One of the first blogs I wrote on SemiWiki was on clock domain crossing (CDC). I thought it was rather a specialized subject, a sort of minority interest. It turned out to be one of the most-read blogs I’ve written. Modern SoCs have lots of unrelated clocks, maybe hundreds, and so ensuring that signals going from one clock domain to another are correctly handled is not a minority interest at all, it is right in the mainstream. Design and verification teams spend a huge amount of time on verifying the correctness of asynchronous boundaries on the chip. Incorrect asynchronous boundaries can cause multiple design defects not encountered in traditional single-clock-domain designs.
Metastability is one of the major defects. A flip-flop is metastable if its clock and data change very closely in time causing the output to be at an unknown logic value for an unbounded period of time. While metastability cannot be eliminated, it is usually tolerated by adding a multi-flop synchronizer to control asynchronous boundaries and using those synchronizers to block the destination of an asynchronous boundary when its source is changing. FIFOs, 2-phase and 4-phase handshakes are typical structures used for this type of synchronization.
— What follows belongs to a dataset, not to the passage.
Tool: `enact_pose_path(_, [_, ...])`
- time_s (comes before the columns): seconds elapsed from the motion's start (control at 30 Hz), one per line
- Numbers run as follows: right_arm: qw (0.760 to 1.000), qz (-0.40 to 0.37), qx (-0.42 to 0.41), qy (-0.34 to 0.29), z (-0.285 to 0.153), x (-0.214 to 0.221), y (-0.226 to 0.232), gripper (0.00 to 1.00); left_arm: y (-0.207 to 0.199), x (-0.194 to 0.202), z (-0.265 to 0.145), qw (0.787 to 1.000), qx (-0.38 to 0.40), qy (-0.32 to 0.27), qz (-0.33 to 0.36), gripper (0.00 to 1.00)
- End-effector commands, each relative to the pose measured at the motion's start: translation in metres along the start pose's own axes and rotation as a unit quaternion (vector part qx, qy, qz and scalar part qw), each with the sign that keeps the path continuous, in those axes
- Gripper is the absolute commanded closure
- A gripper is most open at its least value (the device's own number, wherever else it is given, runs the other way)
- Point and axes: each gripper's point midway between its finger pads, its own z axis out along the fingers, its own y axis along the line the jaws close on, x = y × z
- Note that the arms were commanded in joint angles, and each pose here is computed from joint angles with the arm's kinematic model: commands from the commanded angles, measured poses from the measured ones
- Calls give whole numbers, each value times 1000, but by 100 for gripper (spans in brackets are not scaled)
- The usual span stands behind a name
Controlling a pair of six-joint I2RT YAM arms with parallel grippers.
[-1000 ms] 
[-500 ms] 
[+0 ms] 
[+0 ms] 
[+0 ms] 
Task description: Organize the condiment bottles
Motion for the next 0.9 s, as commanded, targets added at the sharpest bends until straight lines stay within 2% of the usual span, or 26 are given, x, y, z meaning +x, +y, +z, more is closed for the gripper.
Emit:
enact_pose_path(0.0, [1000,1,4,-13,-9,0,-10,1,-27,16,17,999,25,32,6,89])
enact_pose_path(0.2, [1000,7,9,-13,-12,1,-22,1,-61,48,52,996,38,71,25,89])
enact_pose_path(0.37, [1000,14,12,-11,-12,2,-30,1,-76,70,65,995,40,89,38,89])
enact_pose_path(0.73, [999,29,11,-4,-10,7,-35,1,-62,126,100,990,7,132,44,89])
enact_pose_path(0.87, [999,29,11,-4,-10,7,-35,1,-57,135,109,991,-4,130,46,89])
Glitches on asynchronous boundaries are the causes of defects as well. A glitch on an asynchronous crossing can cause the capture of an incorrect signal transition. Data coherency issues occur in a design when multiple synchronizers that have settled to their new values in different cycles interact in downstream logic. While the concepts and methodologies for verification of such issues have been extensively researched in the past ten years, little work has been attempted to tackle clock domain crossing (CDC) verification signoff of large system-on-chip (SoC) designs such as the design below.
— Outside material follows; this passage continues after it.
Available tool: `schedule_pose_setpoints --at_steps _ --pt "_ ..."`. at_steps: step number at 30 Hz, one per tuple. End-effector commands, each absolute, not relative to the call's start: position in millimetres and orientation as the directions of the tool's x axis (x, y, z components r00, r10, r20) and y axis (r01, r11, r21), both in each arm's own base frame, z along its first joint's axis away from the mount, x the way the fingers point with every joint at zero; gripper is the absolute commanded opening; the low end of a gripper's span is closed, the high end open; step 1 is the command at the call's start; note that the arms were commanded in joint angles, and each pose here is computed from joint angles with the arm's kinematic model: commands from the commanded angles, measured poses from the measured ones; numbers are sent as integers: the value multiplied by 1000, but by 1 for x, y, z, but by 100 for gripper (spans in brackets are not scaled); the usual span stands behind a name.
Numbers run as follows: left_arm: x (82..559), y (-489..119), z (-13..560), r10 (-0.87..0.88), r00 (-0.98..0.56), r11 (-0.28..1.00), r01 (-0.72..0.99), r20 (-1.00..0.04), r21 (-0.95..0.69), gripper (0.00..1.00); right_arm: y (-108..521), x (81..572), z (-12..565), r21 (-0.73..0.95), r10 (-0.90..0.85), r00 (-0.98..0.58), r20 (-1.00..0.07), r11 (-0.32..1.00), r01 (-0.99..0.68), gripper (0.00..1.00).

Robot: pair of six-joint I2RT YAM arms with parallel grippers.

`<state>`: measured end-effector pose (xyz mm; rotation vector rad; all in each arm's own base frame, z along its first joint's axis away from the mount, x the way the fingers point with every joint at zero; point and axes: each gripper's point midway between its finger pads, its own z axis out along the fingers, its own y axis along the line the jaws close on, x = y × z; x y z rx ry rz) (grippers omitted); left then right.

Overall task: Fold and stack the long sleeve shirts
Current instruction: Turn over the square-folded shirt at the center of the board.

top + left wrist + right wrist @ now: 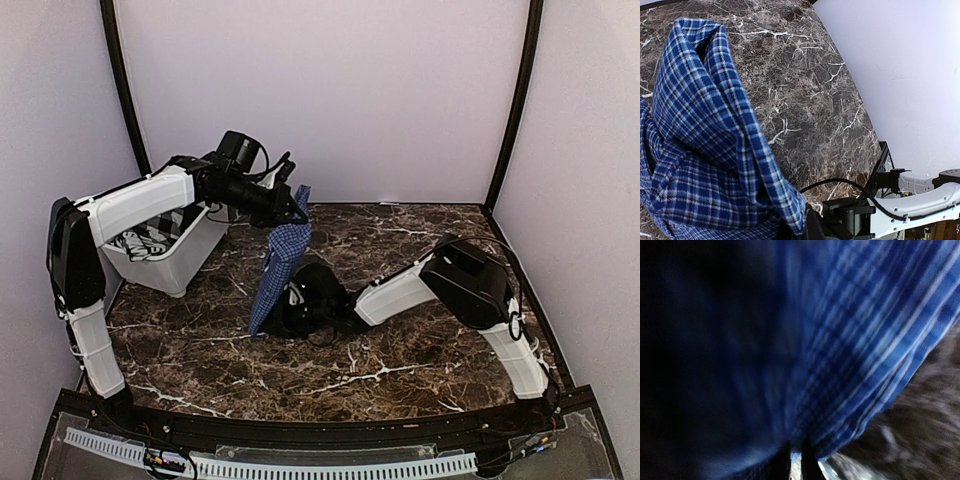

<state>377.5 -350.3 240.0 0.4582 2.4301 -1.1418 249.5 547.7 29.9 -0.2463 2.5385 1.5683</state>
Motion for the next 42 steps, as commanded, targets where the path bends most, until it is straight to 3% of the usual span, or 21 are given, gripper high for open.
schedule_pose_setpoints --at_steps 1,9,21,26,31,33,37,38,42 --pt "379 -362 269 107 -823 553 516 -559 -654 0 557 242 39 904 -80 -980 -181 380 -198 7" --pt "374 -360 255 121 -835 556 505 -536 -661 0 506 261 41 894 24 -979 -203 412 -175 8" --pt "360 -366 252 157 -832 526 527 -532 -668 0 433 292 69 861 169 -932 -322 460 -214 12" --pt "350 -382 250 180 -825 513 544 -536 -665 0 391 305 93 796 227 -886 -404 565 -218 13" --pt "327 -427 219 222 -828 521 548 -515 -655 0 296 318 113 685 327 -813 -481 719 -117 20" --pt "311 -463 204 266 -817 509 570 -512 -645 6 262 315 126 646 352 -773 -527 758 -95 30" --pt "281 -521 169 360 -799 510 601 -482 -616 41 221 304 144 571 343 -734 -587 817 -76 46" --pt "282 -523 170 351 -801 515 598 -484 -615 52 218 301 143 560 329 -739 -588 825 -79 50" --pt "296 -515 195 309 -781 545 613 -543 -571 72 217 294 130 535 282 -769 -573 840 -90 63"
There are three main methodologies used to verify CDC correctness:
- flat CDC verification
- hierarchical bottom-up CDC verification
- hierarchical top-down CDC verification
In flat CDC verification, the entire SoC is verified in a single run. Flat SoC verification covers all the critical issues I discussed earlier: metastability, glitches and loss of coherency in addition to functional requirements of the asynchronous interfaces and other critical issues across data, control, clock and reset circuitry. The size and complexity of a design is no excuse for missing a CDC bug. The main advantage of flat SoC verification is setup simplicity. Typically, clocks, modes and other design constraints are available at the chip level and therefore design setup for CDC verification is straightforward. The big problem, though, is that the whole chip is only put together late in the design cycle which means that errors that could have been caught early in the design cycle when there is slack in the schedule to fix them only get caught later when it is right on the critical path to tapeout.
In hierarchical bottom-up CDC verification, blocks are verified as they are completed. As blocks are assembled to build subsystems and finally the SoC, the verification is scaled to the subsystem or SoC level leveraging the information available from the verification of blocks previously verified. This approach finds problems early and is especially well-suited to distributed development where many of the blocks are developed in different groups from the group putting the whole SoC together, a typical way of working for modern semiconductor companies.
Sometimes, SoCs are developed in a top-down manner where top-level constraint are created very early in the design cycle and blocks are then developed and gradually integrated to complete the SoC design. In such a design flow the early availability of SoC constraints can be leveraged for effective top-down CDC verification. In other words, CDC verification can be applied to the top level SoC and the CDC issues can be associated with specific blocks, or with inter-block boundaries. Note that this is different from a simple flat SoC verification in the sense that block boundaries and owners are known and they take responsibility in analyzing reported issues and fixing their blocks. In some sense it is more of a requirements-driven design process, pushing CDC issues down into the block design teams along with all the other things like timing and power budgets.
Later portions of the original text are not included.